TRUST YOUR INTUITION. That’s what we’ve all been told about making big decisions. But your instincts only take you so far in business. What do you do when growth requires more?

Ballistiq Digital Inc. initially opted to train with Pragmatic Institute (formerly known as Pragmatic Marketing) to help its founders speak the same language and focus more on strategic decision making. Today, Ballistiq continues training its leadership and uses Pragmatic to train employees as well.

 

1. Address Product (and Services) Challenges

When Ballistiq’s founders began training with Pragmatic Institute a few years ago, they came in as a professional services firm creating online communities, marketplaces and e-learning platforms for medium to large enterprise clients. In addition, the founders had recently realized their dream of developing their own product, an industry hub for games, film, media and entertainment artists (ArtStation.com) with more than 800,000 members.

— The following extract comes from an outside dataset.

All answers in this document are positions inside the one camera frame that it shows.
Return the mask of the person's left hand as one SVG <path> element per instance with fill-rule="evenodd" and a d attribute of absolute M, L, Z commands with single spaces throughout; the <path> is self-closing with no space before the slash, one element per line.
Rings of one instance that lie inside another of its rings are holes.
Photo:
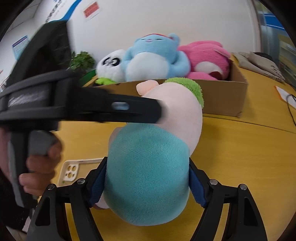
<path fill-rule="evenodd" d="M 1 128 L 1 170 L 7 178 L 10 178 L 8 141 L 9 133 Z M 41 196 L 46 187 L 55 176 L 55 168 L 61 160 L 63 146 L 58 138 L 50 147 L 46 156 L 31 155 L 27 158 L 26 165 L 29 173 L 19 176 L 20 185 L 24 192 L 34 196 Z"/>

The company’s leaders initially took product management training courses with Pragmatic Institute to help increase their strategic focus and enable them to get on the same page when it came to making decisions about product development and company growth.

While it may not have been their initial driver, the courses helped the company address one of its greatest service-side customer challenges: Clients acting on their intuition versus concrete data.

“That’s the biggest thing I come across when I’m talking with clients who come to us to build something for them,” said Kevin Strike, Ballistiq’s co-founder and COO. “They may not have thought properly about the market: ‘Are people willing to pay? Who is my target persona? Is my product actually going to do well? Is there a need for it?’ They’re thinking that they know these things intuitively.”

 

2. Train More Teams

Since its founding, Ballistiq has grown into two divisions: professional services and product. “On ArtStation.com we have the opportunity to conceive, test and sell a variety of products, including an online marketplace, subscriptions (SaaS), training courses, job boards and recruiting tools, and books,” Strike said.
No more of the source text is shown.